What is XILINX ARTIX 7 FPGA ?

Introduction

The Xilinx Artix-7 FPGA is a low-cost, low-power programmable logic device designed for high-volume applications. As part of the mid-range 7-Series FPGA fabric, Artix-7 provides an optimized combination of performance, power, and cost.

In this comprehensive guide, we will explore the architecture, capabilities, design tools and applications for the Artix-7 to understand its role within the Xilinx FPGA portfolio.

Artix-7 Family Overview

The Artix-7 family consists of seven major variants designed to address different market needs:

• Artix-7 FPGA – Balanced FPGA optimized for low-cost BOM.
• Artix-7 DSP FPGA – Cost-optimized DSP and math-intensive designs.
• Artix-7 A35T FPGA – Automotive reliability and qualification.
• Artix-7 100T FPGA – Optimized for low-power envelope tracking systems.
• Artix-7 XC12T FPGA – Extended temp -40C to +100C operation.
• Artix-7 HPC FPGA – High-performance computing FPGA.
• Artix-7 HT FPGA – High temp FPGA for up to 125°C.

The Artix-7 FPGA is the highest volume and most general purpose device. Within each family, there are multiple package and I/O combinations to choose from based on pin count and interfaces needed.
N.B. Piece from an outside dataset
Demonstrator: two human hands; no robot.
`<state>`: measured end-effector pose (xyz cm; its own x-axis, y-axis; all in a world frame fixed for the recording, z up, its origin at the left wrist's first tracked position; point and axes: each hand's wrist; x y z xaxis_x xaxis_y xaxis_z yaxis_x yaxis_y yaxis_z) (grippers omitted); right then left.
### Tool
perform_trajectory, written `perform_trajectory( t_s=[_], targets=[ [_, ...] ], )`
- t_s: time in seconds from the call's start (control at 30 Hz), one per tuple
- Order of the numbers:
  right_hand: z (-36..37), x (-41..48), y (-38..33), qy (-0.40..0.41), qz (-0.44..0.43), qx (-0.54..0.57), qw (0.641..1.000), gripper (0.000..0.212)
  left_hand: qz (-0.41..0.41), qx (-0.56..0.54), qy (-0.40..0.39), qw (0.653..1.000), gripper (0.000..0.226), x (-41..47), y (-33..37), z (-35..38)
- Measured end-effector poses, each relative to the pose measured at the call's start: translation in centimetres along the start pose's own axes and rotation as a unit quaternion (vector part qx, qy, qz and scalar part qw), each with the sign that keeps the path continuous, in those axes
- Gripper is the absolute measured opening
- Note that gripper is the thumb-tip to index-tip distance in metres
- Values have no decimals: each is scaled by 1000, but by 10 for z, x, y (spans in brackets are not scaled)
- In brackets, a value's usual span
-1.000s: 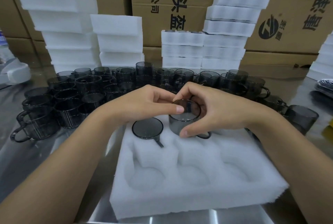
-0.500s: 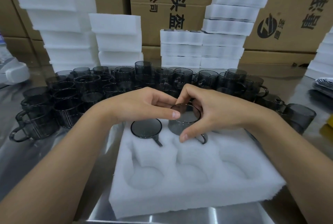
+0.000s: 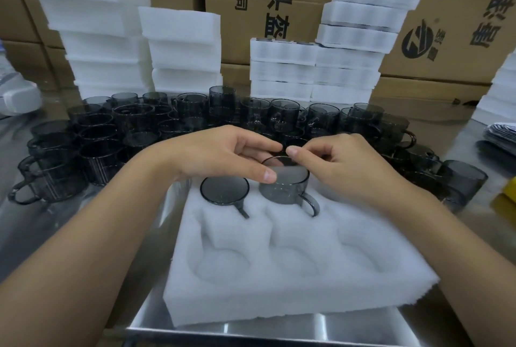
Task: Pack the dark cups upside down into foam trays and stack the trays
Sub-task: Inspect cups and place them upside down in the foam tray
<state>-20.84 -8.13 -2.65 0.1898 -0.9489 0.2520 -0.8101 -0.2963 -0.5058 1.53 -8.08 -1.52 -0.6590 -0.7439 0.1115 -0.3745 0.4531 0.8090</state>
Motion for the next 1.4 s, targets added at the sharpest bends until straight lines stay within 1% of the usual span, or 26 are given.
perform_trajectory(
  t_s=[0.1, 0.17, 0.27, 0.33, 0.43, 0.53, 0.67, 0.77, 0.87, 1.07, 1.17, 1.3, 1.33, 1.4],
  targets=[
    [0, 0, 1, -12, 9, 0, 1000, 49, -3, 14, -2, 1000, 85, 1, -1, 0],
    [0, 0, 1, -17, 1, -2, 1000, 48, -3, 17, -7, 1000, 84, 0, 0, 0],
    [2, 0, 1, -4, -14, 20, 1000, 37, 11, 16, -25, 1000, 65, 0, 3, 1],
    [2, 0, 0, -5, -9, 29, 1000, 37, 16, 12, -32, 999, 56, -1, 4, 1],
    [1, 0, -1, -16, 2, 40, 999, 37, 15, 12, -22, 1000, 64, 1, 3, 2],
    [2, 0, 0, -20, 6, 27, 999, 38, 11, 17, -18, 1000, 71, 2, 2, 4],
    [4, -2, -2, -21, 9, 16, 1000, 34, 5, 38, -30, 999, 67, 3, 1, 5],
    [5, -2, -2, -18, 2, -15, 1000, 29, 5, 54, -35, 998, 65, 3, 3, 7],
    [5, -2, -3, -21, -12, -50, 998, 31, 10, 64, -40, 997, 60, 3, 5, 7],
    [4, -1, -6, -41, -25, -98, 994, 34, 2, 72, -33, 997, 64, 4, 4, 8],
    [3, -1, -4, -41, -30, -99, 994, 37, 6, 75, -32, 997, 66, 3, 3, 8],
    [3, -2, -3, -21, -51, -51, 997, 38, 8, 74, -25, 997, 67, 3, 3, 8],
    [3, -2, -2, -1, -59, -25, 998, 35, 11, 72, -25, 997, 64, 2, 3, 8],
    [1, 1, 3, 83, -75, 23, 993, 24, 12, 67, -23, 997, 60, 2, 2, 8]
  ],
)
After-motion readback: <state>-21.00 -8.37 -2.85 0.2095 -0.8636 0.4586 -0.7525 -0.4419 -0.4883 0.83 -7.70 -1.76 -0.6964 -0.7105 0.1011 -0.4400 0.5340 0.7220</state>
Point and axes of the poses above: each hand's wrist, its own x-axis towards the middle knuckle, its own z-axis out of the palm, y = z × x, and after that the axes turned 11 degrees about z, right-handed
All Artix-7 devices utilize TSMC’s 28nm process and provide 1.0V core voltage along with 2.5V and 3.3V I/O operation.

Artix-7 Architecture

The Artix-7 architecture focuses on providing optimal price/performance/watt for high-volume applications. Some of the key architectural aspects include:

• ** Configurable Logic Blocks (CLB)** – Basic building block containing LUTs, flip-flops and carry logic. Artix-7 provides up to 215,000 CLBs.
• DSP Slices – Dedicated DSP resources with 25×18 multipliers. Artix-7 has up to 600 DSP slices.
• Block RAM (BRAM) – 36 Kb on-chip memory blocks. Up to 4.9 Mb BRAM in Artix-7.
• Mixed-Mode Clock Manager (MMCM) – Digital frequency synthesizers and clock management. Artix-7 includes up to 6 MMCMs.
• Transceivers – Select devices have up to 12.5Gbps transceivers for serial connectivity.
• Low-power modes – Various low-power modes including suspend and sleep modes.
• PCI Express – Integrated Gen2 x4 blocks for PCIe interface.
• Integrated ARM CPU – Cortex-A9 dual core CPU with MPCore subsystem (select devices).

Compared to the high-end Virtex-7, Artix-7 offers less resources but much lower cost and power suitable for mainstream applications.

Artix-7 FPGA Features

Let’s dive deeper into some of the key features of the Artix-7 architecture:

Configurable Logic Blocks

The CLBs provide the fundamental programmable logic resources. Each CLB includes:

• 2 slices with 4 total 6-input LUTs
• 8 flip-flops per slice
• Arithmetic carry logic
• Multiplexers and control logic

LUTs can implement any 6-input Boolean logic function. Flip-flops store results synchronously on the rising clock edge.

DSP Slices

DSP slices are dedicated DSP resources optimized for arithmetic. Each slice contains a fast 25×18 multiplier feeding into an adder/subtracter and optional accumulator register.

This enables high-performance arithmetic like FIR filters, FFTs, and complex math while minimizing overall logic utilization.

Block RAM

On-chip block RAM provides 36 Kb general purpose memory with two independent ports for access. Key capabilities:

• True dual-port operation
• Configurable aspect ratios from 16Kx1 to 512×72
• Optional ECC single error correction and detection

BRAM enhances memory bandwidth while reducing logic resource usage. Having sizable on-chip RAM is crucial for many applications.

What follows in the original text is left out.